Environment Minister Leo Brincat said last Wednesday that the Family Park in Marsascala is about to get new facilities. As reported in Times of Malta, this means two things. First, that parts of the park will be handed over to private business and ‘commercialised’.

The parts that will likely be commercialised are the stables, the rock climbing wall, the restaurant and tea rooms, the area around the chapel, the amphitheatre and pill-box, the agri-centre, and the ‘space for open-air activities’. One wonders what that leaves out, but no matter.

Second, chunks of the park will be given over to new sports facilities. These might include a football pitch that would be used by the Marsascala club. Brincat said that entrance to the park will remain free of charge. Still, that leaves me with at least three peeves.

First, it would appear that the park is about to get smaller. Entrance may well be free but once past the gates, the new facilities (I love the doublespeak) will come thick and fast. What that really means is that the area of access will get smaller, unless one pays to sit at a table or climb rocks, or joins some or other sports club.

Second, this is a classic case of horror vacui taking over. I’m tempted to think of it as a Maltese speciality. It all starts in our homes. In my previous life I did the home blessing rounds as an altar boy. I remember wishing someone would invent some kind of small helicopter that would make it possible for the priest and me to navigate the typical home without knocking over a thousand liri’s worth of jardinières and vases at every turn.

The malady tends to spread to façades and via that route to spill over into our streets. The vast frontage of the Palazzo Farnese in Rome has little by way of bling, but that doesn’t stop the proud owner of a 21-foot empire in Ħal Wherever from putting out six gypsum lions, a nest of faux amphoras, and two fountains.

This is not a piece of misplaced snobbery. The jardinières may be period art deco and the commodes a masterclass of ancient marquetry but that still leaves us with too much in too small. Point is, we simply don’t do minimalist. And please, don’t for a second believe the home decoration pornography circulated with the Sunday papers. The size and quality factors are as unreal and optimistic as those for the rest of the genre.
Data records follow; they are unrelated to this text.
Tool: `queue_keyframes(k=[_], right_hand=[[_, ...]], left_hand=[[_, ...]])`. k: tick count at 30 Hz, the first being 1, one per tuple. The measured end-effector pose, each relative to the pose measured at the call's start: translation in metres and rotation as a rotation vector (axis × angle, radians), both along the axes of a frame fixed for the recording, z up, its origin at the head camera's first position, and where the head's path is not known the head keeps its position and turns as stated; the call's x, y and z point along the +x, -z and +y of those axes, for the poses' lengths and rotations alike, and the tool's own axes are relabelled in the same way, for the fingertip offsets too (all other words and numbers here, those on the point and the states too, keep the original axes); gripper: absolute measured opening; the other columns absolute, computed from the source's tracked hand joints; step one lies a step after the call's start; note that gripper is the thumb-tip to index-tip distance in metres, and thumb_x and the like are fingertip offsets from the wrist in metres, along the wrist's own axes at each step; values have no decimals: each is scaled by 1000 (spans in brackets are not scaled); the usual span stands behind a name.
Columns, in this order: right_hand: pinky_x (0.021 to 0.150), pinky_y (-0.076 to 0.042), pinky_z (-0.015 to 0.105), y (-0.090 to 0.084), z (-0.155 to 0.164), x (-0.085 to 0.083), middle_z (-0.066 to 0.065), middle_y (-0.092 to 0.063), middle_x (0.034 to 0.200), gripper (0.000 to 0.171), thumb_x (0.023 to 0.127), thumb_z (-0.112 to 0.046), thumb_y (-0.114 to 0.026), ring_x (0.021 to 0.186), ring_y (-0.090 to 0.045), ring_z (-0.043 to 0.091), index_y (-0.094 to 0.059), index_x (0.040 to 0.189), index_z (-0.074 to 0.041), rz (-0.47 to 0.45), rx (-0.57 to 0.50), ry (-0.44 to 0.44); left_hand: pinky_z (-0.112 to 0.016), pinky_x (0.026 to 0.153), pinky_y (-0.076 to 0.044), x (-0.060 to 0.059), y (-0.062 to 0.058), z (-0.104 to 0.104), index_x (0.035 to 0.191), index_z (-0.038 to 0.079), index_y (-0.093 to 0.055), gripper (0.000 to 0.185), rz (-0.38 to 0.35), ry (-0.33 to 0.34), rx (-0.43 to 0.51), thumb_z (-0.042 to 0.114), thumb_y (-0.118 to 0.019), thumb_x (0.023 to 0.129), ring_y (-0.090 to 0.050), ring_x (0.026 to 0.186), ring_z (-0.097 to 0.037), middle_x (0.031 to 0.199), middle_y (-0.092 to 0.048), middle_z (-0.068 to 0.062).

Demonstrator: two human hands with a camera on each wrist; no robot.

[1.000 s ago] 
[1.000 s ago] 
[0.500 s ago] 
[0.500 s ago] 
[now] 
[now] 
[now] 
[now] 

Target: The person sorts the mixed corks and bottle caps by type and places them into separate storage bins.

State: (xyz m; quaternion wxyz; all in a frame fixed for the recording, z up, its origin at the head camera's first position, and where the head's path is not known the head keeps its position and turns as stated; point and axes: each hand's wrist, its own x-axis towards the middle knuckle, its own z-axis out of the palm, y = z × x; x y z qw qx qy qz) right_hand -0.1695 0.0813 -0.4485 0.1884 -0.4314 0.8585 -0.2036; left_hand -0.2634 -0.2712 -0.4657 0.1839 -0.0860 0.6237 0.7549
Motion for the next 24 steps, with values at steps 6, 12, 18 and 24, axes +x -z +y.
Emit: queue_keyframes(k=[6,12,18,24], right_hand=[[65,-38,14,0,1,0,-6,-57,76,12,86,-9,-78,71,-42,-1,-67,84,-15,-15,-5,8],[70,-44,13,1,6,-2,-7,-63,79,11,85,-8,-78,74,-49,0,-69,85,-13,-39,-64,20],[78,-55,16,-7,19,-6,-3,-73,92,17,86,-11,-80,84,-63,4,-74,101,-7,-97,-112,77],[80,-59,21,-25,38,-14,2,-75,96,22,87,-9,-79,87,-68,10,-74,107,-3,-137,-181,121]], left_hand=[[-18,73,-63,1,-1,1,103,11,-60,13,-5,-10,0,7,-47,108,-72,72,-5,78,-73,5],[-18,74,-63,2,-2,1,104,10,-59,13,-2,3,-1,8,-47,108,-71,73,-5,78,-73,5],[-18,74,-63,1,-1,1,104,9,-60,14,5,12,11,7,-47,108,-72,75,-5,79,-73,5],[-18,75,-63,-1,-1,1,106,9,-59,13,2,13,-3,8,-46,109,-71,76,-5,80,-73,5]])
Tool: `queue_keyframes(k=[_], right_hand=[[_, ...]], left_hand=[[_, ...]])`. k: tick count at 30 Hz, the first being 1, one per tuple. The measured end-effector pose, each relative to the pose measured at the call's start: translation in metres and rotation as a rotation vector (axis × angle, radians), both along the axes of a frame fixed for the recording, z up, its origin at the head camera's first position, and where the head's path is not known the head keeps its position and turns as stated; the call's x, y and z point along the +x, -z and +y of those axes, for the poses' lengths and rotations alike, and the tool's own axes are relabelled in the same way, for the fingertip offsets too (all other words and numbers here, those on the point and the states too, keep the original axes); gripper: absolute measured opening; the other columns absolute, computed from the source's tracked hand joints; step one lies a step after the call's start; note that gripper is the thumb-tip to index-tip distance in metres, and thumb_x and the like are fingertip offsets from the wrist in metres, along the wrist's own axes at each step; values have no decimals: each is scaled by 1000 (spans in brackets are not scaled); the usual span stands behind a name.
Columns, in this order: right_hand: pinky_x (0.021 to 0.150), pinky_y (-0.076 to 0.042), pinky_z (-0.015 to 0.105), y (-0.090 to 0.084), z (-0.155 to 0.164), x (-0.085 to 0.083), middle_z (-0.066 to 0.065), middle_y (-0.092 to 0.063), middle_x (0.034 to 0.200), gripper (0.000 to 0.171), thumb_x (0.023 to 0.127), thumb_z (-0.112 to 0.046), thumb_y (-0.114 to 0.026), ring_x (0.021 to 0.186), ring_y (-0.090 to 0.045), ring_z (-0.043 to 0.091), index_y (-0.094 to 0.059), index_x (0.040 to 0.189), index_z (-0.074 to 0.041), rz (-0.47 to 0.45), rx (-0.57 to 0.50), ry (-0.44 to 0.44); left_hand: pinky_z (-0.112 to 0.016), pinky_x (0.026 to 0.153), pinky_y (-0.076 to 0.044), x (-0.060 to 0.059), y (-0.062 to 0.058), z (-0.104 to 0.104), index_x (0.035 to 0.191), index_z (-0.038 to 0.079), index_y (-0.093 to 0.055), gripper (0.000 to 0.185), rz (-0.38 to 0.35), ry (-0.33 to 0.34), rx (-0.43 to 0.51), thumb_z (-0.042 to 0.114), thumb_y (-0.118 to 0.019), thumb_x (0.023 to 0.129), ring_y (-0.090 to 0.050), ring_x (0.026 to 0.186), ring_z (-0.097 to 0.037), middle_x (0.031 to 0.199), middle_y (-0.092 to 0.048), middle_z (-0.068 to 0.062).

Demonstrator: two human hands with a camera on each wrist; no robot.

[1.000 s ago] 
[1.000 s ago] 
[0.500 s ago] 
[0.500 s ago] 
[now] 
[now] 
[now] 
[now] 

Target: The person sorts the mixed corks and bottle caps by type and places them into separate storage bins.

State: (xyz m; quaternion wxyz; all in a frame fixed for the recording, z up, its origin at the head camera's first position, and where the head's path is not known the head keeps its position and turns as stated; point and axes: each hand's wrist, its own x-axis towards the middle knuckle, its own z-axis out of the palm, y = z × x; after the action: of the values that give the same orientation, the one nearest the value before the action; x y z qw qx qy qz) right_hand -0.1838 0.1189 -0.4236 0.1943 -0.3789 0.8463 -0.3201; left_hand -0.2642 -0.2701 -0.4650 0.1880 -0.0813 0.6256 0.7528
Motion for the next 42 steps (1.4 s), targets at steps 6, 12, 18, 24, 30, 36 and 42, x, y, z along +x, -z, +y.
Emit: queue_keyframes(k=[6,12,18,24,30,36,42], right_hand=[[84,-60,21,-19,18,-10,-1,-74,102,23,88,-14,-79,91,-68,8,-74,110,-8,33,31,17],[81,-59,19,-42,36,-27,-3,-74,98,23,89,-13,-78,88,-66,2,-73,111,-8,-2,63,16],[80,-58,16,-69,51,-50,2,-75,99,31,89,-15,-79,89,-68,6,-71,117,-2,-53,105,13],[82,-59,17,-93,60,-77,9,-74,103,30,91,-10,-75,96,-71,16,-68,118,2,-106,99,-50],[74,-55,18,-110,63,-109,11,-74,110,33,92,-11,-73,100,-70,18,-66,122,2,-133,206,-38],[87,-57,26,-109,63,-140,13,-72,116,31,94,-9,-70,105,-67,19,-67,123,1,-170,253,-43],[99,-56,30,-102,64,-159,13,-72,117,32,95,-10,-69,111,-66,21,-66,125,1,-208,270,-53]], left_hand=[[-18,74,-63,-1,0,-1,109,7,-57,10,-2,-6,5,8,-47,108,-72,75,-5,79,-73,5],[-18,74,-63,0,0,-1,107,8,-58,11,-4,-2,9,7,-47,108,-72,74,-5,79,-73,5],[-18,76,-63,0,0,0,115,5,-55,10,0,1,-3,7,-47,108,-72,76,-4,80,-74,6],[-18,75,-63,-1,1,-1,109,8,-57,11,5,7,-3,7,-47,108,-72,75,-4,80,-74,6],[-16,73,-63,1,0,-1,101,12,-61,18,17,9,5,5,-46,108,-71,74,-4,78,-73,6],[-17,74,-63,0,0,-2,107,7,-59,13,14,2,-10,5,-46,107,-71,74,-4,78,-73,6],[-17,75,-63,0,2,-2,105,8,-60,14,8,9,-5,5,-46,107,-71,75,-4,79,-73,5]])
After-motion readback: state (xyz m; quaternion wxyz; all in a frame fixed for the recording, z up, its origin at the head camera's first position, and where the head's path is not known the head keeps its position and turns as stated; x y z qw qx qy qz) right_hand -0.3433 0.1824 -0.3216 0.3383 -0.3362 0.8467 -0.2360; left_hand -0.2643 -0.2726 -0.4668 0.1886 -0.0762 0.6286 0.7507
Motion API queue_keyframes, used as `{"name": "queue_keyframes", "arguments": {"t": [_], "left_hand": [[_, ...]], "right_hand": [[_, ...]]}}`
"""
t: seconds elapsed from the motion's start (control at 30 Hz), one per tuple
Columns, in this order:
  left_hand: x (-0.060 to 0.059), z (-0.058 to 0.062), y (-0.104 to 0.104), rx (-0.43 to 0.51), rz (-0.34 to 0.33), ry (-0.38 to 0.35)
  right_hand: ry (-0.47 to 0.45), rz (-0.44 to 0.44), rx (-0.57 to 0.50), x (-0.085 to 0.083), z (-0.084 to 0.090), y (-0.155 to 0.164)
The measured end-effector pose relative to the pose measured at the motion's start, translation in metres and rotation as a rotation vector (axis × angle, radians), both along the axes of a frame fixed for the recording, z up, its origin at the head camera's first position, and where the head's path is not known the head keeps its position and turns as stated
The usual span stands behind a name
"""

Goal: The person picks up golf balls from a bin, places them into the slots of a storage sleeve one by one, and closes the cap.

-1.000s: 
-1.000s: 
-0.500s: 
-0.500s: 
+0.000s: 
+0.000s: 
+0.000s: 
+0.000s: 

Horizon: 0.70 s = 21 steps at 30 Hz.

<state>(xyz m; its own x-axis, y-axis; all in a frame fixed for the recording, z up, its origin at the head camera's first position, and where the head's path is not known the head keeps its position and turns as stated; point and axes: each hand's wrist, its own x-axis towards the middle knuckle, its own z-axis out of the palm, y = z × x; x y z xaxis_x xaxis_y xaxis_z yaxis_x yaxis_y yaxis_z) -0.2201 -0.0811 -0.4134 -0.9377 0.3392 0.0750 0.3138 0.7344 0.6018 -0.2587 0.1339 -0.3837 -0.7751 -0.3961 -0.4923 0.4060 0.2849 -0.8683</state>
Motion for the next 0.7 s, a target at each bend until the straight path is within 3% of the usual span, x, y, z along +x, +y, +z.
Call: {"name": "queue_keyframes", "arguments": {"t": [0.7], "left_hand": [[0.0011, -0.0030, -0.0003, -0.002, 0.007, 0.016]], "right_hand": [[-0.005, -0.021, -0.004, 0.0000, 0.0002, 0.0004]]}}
Local councils have taken to it like 68 ducks to 6m² of pond. The cue is ‘street furniture’, which means forests of bollards, signs, water features, plaques, benches, and so on. Hardly surprising then that the Marsascala park should be well on the way to more is more. Still, there’s no saying those small helicopters can’t be commercialised.

Which brings me to my third point, known in pedantry circles as the ‘commercialisation of public space’. I have in mind the various ‘private sector initiatives’ that encroach on our public spaces and render them, well, private.

A small caveat. I have no illusions about the purity and universal accessibility of public space. Any space which is used by people is going to favour one group over another. The name ‘Family Park’ is a case in point. It implies that it should properly be the run of families, whatever that means. I’d think twice about walking there alone unless I wore a sandwich board that read ‘Family back in 10 minutes’.

Paradise Bay used to be one of the quietest spots on the island but is now pretty much a private lido

Qualifiers aside, I still think we’re witnessing a not-so-gradual encroachment of private over public. Consider two examples. San Anton Gardens is still a lovely place and all that, but every time I walk there I make sure to avoid the spot that used to be a greenhouse but is now a commercial tourist trap which insists on spewing out vile ‘traditional Maltese music’ on continuous loop.

Paradise Bay used to be one of the quietest spots on the island but is now pretty much a private lido. The music it foists on visitors is less traditional but no less unwelcome, to me at least.

I’m sure that in both instances the papers are in order and the owners are within their rights to do whatever they do – that both these businesses are properly regulated, in other words. But that’s my point exactly. Both are examples of the state handing over public land to private interests.

The hot air assures us that it is all to our general benefit, that private companies will always do it better and that it is worth paying a little money for a decent service. Maybe. But San Anton was perfectly fine as I remember it, and so was Paradise Bay. In any case, has the state given up so completely on its stewardship of public space?

There’s another thing. I’ve lost count of the number of parents who complained that it’s become impossible to spend a day out with children and not spend half of it bargaining over the next ice-cream or plastic toy. This is what happens when consumption takes over every minute of our lives. Places like the Family Park could be seen as a kind of safe haven, a respite from the tantrums over that essential third doughnut.

I don’t fancy myself as a didact and this is not a lecture on the immorality of spending. My argument is simply that it pays to have places that explore ideas and things other than consumption on continuous loop, and that public space is the type that is best-placed to provide them.

Put it this way. Families will now be able to enter free of charge and to exit with heavier tummies and lighter pockets. And, mentally, with more of the same to show for it.